Israël a-t-il pris en compte cette remise en cause ?
Avons-nous compris la signification de ces déclarations en matière
de paix ? Sept millions de citoyens israéliens apathiques
montrent que non.
Des générations entières ont grandi ici dans
l’aveuglement et le doute sur les chances de faire la paix avec
nos voisins. Dans notre jeunesse, David Ben Gourion nous nous
disait que s’il avait pu seulement rencontrer les dirigeants
arabes, il nous aurait apporté la paix en son temps. Israël a
exigé des négociations directes par principe et les Israéliens
en ont tiré une grande fierté du fait que leur préoccupation
quotidienne pour faire la paix a passé au second plan les
ambitions élevées de leur Etat. On nous a dit qu’il n’avait
aucun partenaire pour faire la paix et que l’objectif final des
Arabes est de provoquer notre destruction. Nous avons brûlé les
portraits « du tyran égyptien » dans nos feux de joie
en célébrant la Lag Ba’omer, et on nous a convaincus que tout
le blâme de l’absence de paix retombait sur nos ennemis.
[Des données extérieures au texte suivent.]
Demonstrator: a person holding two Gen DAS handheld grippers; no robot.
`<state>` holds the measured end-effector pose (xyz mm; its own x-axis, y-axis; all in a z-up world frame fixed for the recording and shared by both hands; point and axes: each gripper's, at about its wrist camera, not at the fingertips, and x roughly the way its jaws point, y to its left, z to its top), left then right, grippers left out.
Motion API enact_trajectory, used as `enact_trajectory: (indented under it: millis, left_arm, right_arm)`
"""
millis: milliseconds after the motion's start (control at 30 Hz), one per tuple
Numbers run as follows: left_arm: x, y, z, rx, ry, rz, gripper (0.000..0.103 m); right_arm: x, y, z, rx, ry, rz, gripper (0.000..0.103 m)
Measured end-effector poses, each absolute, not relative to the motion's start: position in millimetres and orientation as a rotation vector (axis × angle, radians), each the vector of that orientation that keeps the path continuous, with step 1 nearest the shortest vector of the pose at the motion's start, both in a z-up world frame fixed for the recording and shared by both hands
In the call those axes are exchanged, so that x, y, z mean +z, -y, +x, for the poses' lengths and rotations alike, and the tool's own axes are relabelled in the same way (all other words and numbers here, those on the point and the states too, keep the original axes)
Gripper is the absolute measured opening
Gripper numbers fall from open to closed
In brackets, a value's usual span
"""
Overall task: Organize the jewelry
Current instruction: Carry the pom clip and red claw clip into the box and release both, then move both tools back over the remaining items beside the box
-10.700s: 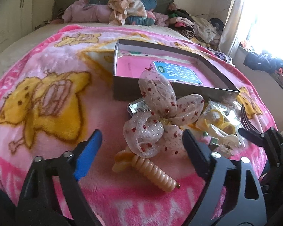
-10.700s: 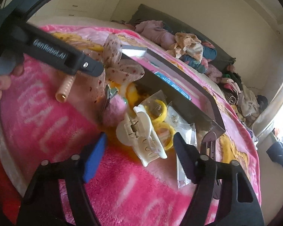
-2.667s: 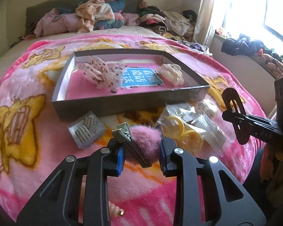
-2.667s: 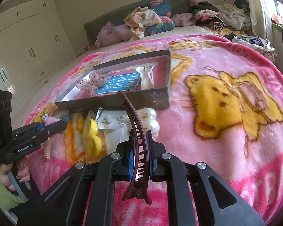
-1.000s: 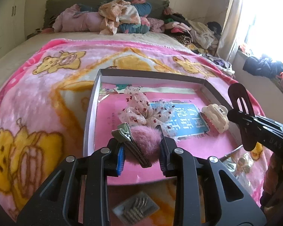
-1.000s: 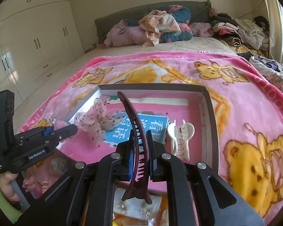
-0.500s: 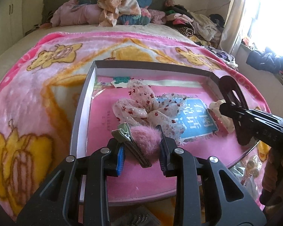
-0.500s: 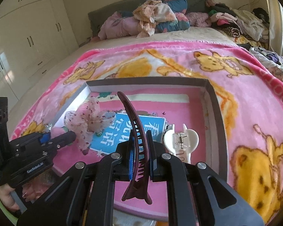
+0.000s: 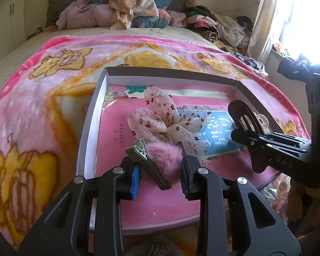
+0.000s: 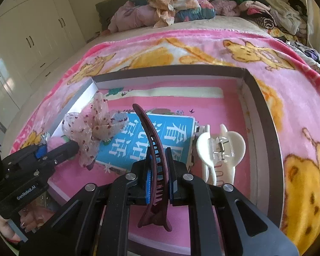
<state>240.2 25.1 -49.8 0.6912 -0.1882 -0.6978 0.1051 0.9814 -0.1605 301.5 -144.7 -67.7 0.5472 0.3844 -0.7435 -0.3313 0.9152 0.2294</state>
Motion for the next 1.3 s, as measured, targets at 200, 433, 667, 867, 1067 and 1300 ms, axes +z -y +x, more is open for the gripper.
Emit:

Ensuite est venu le temps de l’occupation des
territoires suivi par la terrorisme, par Yasser Arafat, par la
faillite du deuxième sommet de Camp David, par l’arrivée au
pouvoir du Hamas, et nous étions sûrs, toujours sûrs, que c’était
encore leur faute. Dans nos rêves les plus fous, nous n’aurions
jamais cru qu’un jour viendrait où le monde arabe tout entier
tendrait la main pour faire la paix et qu’Israël balayerait la
proposition d’un geste au loin. Il aurait été encore plus fou
d’imaginer que ce refus israélien serait blâmé par manque de
réaction de l’opinion publique d’israël.
Les choses ont changé et c’est Israël qui se
tient aujourd’hui sur le front du refus. La politique du refus
de quelques-uns, avangarde de l’extrême en son temps, est
devenu maintenant la politique officielle de Jérusalem. Dans ses
entrevues pendant la Pâque Juive, Olmert nous dit que « les
Palestiniens sont à la croisée des chemins devant une décision
historique, » mais les gens ont arrêté depuis longtemps de
le prendre au sérieux. Ce sont nous qui devons prendre une décision
historique mais nous fuyons cette croisée des chemins et ces
initiatives comme si c’était la mort elle-même.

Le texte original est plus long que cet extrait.